I have a huge HTML file (tens of megabytes) on some server, which I need to download and parse periodically, detecting changes. So, I'm trying to use most common tools for this tasks - requests and lxml.
The common recipe for stream parsing I found looks similar to this:
def fast_iter(url):
resp = requests.get(
url,
stream=True
)
context = etree.iterparse(resp.raw, html=True)
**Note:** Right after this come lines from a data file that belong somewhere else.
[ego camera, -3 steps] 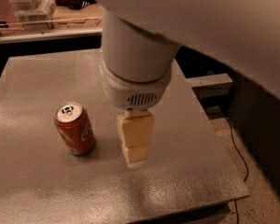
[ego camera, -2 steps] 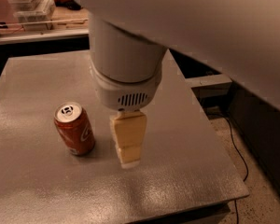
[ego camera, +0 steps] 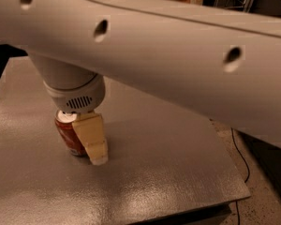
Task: Pick green rice chip bag
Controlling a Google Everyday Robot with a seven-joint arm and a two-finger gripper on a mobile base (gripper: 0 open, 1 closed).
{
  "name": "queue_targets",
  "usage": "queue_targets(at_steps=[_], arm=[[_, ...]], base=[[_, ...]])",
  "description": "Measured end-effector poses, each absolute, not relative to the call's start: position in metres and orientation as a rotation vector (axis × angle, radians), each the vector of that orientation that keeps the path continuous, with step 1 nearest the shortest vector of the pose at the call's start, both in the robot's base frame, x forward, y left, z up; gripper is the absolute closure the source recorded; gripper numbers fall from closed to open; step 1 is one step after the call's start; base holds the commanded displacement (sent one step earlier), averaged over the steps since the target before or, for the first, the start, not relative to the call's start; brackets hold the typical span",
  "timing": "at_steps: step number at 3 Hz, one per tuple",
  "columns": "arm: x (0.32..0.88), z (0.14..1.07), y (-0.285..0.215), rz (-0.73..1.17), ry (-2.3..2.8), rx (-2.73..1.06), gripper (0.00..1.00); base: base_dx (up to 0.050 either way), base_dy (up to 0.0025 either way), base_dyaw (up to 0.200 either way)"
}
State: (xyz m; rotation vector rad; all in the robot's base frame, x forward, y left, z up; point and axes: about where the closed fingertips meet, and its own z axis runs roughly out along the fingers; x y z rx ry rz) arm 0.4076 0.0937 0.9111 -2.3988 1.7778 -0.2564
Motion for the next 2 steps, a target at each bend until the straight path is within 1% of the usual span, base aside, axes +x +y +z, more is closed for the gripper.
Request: queue_targets(at_steps=[1, 2], arm=[[0.416, 0.897, 0.115, -0.262, 1.8, -2.428, 0.0], [0.418, 0.891, 0.13, -0.274, 1.786, -2.455, 0.1]], base=[[0.0, 0.0, 0.0], [0.0, 0.0, 0.0]])
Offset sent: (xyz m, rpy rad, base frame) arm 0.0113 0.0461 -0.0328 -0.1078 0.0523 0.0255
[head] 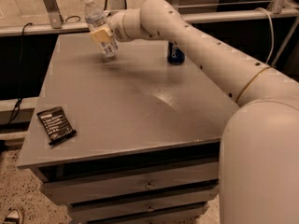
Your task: Knock blue plastic bottle over
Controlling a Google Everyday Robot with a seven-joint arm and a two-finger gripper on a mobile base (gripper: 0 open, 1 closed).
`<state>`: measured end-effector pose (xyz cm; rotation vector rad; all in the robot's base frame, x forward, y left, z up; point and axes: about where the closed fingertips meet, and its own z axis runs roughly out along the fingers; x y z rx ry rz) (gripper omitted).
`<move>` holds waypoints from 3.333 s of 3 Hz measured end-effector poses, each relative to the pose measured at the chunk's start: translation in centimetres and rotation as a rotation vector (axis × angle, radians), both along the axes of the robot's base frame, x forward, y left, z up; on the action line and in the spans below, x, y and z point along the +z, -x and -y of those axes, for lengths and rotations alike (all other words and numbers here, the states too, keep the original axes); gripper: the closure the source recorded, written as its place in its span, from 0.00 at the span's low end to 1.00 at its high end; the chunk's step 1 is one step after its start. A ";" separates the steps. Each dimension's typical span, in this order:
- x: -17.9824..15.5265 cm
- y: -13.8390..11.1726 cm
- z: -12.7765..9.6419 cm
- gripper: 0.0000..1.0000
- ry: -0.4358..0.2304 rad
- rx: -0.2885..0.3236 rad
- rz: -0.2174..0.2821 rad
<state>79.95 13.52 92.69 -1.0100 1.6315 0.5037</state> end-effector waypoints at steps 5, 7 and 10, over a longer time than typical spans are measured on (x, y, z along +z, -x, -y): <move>2.6 10.9 4.9 1.00 0.440 0.291 -0.069; -3.0 14.5 6.9 1.00 0.692 0.390 -0.219; -6.5 17.3 5.5 0.35 0.799 0.538 -0.272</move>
Offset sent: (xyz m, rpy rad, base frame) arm -0.0651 -0.0362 0.0853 -0.1674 -0.1289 0.1574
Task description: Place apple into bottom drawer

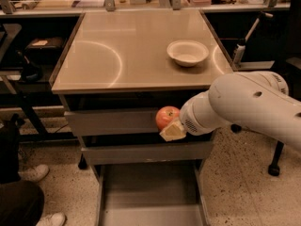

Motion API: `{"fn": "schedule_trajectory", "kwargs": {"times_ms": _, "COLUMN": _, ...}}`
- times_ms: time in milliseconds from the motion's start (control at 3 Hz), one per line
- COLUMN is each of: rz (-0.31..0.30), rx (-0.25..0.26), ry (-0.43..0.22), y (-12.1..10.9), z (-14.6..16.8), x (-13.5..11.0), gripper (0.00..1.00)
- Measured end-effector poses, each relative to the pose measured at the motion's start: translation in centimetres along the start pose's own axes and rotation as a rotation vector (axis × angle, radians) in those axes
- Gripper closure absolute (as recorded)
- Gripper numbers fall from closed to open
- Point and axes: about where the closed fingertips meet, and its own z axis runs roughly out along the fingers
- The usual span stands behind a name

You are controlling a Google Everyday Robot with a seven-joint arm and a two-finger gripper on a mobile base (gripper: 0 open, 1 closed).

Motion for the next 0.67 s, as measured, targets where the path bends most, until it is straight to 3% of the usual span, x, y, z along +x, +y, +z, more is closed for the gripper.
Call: {"fn": "schedule_trajectory", "kwargs": {"times_ms": 667, "rz": 0.014, "rx": -0.015, "ry": -0.013, "y": 0.45, "z": 0.54, "x": 0.28, "gripper": 1.0}}
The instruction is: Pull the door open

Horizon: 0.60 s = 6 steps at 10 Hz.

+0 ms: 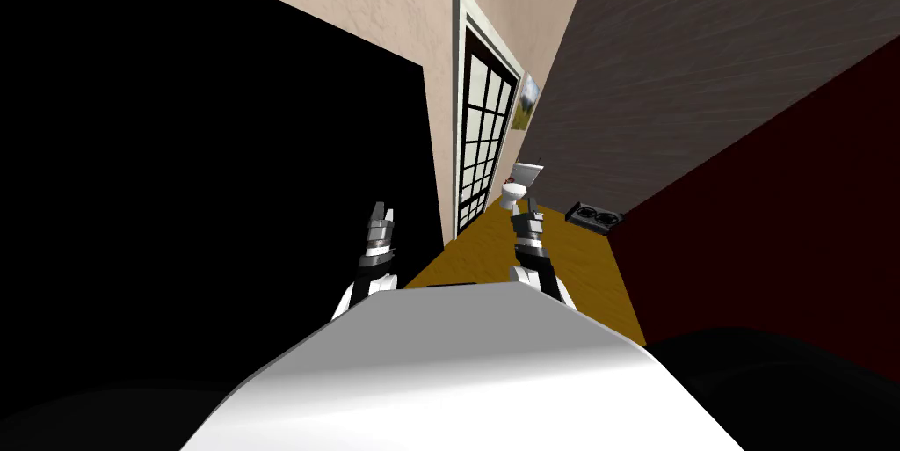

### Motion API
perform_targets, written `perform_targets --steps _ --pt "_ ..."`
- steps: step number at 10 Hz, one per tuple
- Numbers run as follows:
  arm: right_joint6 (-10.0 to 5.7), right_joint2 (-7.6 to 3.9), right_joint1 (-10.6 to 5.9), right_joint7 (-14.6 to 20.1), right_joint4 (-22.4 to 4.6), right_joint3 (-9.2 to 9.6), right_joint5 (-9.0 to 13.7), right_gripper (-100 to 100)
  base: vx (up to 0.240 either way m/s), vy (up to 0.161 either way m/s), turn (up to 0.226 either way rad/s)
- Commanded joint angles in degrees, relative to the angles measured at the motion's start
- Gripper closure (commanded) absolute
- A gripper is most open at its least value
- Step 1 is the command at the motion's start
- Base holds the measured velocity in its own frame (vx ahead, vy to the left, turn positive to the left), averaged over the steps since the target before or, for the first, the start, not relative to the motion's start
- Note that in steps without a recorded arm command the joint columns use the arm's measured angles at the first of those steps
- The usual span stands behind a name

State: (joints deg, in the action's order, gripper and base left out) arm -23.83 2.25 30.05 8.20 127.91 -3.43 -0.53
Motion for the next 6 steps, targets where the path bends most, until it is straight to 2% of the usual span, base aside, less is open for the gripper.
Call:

for event, elem in context:
print(elem)
if event == 'end' and elem.tag in TAGS:
yield elem
elem.clear()
while elem.getprevious() is not None:
if elem.getparent():
del elem.getparent()[0]
else:
break
del context
But in my case it just doesn't work, as iterparse() goes crazy and returns some elements never present in source HTML file (and it's not broken!):
<Element vqoe at 0x7eff9762b448>
<Element jzu at 0x7eff9762b408>
<Element vvu at 0x7eff9762b3c8>
<Element d at 0x7eff9762b388>
<Element s at 0x7eff9762b348>
<Element ss_lt at 0x7eff9762b308>
The funny thing is that when I'm just saving this file locally and parse ir from FS - everything goes okay, but I really want to avoid this useless step. Is there something different with file-like object returned by requests? And what's wrong with such approach?
requests==2.9.1
lxml==3.5.0